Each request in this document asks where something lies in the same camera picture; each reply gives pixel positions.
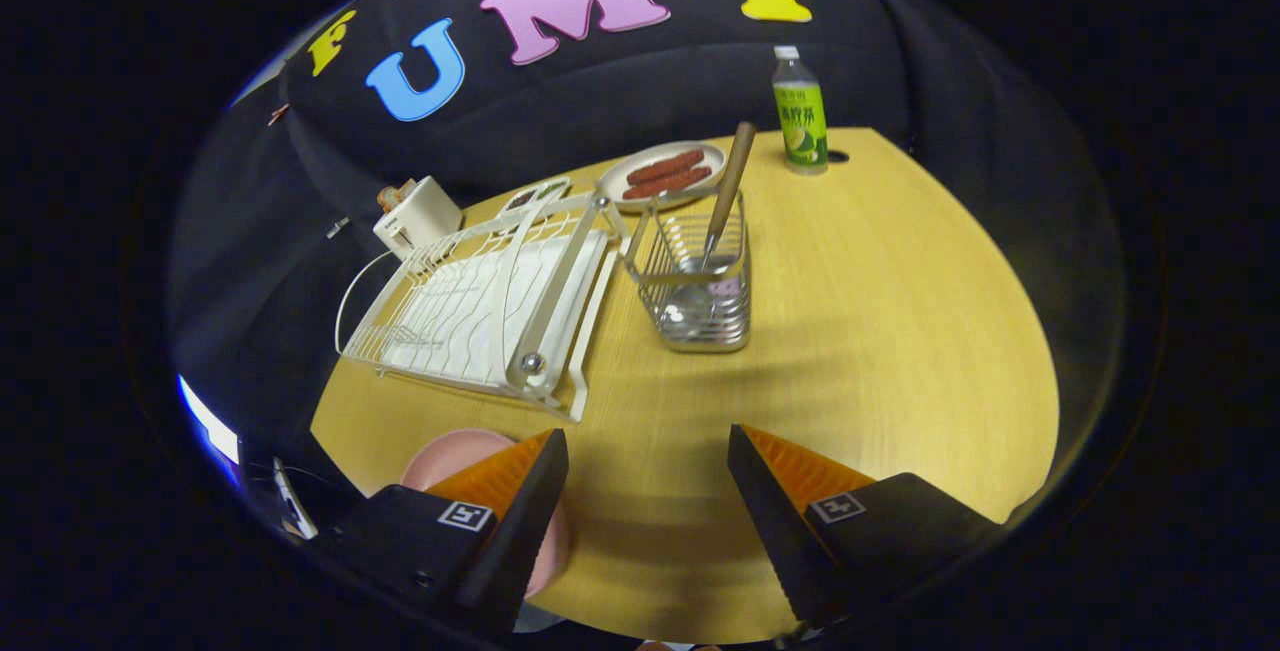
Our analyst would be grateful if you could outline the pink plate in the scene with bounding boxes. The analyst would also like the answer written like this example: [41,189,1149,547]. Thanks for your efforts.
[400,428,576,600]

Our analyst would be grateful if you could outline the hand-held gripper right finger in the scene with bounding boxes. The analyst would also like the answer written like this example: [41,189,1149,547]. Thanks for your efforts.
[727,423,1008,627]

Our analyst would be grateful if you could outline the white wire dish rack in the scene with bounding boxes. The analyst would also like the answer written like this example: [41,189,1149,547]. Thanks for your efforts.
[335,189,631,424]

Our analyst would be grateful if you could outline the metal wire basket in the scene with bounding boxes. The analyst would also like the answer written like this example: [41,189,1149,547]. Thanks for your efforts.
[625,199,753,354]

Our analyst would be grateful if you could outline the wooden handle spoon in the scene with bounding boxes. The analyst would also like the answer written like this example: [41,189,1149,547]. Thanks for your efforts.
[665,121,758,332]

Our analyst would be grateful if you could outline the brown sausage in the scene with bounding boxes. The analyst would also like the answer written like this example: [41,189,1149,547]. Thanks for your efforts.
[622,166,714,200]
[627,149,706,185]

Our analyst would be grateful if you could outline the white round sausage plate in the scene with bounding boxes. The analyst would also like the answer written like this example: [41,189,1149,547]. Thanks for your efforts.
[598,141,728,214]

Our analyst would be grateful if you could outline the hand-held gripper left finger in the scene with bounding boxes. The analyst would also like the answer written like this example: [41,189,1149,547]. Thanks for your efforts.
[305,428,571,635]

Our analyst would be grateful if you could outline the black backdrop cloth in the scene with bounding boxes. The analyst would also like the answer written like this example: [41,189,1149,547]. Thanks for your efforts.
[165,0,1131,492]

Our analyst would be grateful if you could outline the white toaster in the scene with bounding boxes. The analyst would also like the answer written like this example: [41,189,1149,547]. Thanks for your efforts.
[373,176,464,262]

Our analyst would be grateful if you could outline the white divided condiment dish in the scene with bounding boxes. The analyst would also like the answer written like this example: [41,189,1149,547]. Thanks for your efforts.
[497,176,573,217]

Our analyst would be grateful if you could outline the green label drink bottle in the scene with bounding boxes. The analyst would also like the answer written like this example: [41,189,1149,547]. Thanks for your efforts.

=======

- **EXERCISE BRIEF**
Copy exactly the lines that begin with the one containing "the white toaster" and continue to the end of the records, both included, and nothing more.

- **RESULT**
Our analyst would be grateful if you could outline the white toaster in the scene with bounding boxes. The analyst would also like the answer written like this example: [41,189,1149,547]. Thanks for your efforts.
[373,176,464,262]

Our analyst would be grateful if you could outline the white divided condiment dish in the scene with bounding boxes. The analyst would also like the answer written like this example: [41,189,1149,547]. Thanks for your efforts.
[497,176,573,217]

Our analyst would be grateful if you could outline the green label drink bottle in the scene with bounding boxes. The analyst would also like the answer written like this example: [41,189,1149,547]. Thanks for your efforts.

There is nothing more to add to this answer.